**Recorded information:**

*** Block opens ***

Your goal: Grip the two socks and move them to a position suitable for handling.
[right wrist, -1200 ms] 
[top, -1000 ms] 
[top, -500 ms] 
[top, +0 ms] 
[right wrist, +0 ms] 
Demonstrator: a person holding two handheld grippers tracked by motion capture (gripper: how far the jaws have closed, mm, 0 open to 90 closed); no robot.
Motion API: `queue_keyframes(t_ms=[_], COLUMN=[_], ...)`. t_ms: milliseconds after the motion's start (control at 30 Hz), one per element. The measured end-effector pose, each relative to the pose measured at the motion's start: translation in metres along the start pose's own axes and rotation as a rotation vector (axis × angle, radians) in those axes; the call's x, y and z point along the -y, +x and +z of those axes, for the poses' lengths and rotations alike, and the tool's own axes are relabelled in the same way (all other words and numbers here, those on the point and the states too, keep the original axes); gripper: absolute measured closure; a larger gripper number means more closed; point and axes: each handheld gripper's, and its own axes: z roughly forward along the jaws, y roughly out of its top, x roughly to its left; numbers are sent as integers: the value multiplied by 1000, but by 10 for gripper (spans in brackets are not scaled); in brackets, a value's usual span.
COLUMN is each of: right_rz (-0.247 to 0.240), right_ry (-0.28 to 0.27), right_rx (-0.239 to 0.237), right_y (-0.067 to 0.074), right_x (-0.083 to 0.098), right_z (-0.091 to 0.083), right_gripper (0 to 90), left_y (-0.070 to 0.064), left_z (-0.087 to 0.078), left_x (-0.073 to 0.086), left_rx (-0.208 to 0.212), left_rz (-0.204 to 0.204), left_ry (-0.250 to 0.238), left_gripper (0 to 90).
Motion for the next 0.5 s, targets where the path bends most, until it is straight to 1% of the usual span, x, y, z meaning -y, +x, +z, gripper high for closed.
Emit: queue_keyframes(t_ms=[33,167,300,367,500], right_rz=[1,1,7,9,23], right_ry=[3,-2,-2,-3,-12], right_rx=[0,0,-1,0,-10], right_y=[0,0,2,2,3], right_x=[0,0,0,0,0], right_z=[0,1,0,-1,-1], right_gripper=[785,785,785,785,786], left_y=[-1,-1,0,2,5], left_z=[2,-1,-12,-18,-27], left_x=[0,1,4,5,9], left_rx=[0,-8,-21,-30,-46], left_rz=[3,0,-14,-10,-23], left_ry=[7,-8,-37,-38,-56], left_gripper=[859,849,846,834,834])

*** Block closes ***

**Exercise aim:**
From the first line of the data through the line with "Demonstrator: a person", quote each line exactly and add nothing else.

**Answer space:**
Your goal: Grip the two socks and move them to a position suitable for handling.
[right wrist, -1200 ms] 
[top, -1000 ms] 
[top, -500 ms] 
[top, +0 ms] 
[right wrist, +0 ms] 
Demonstrator: a person holding two handheld grippers tracked by motion capture (gripper: how far the jaws have closed, mm, 0 open to 90 closed); no robot.

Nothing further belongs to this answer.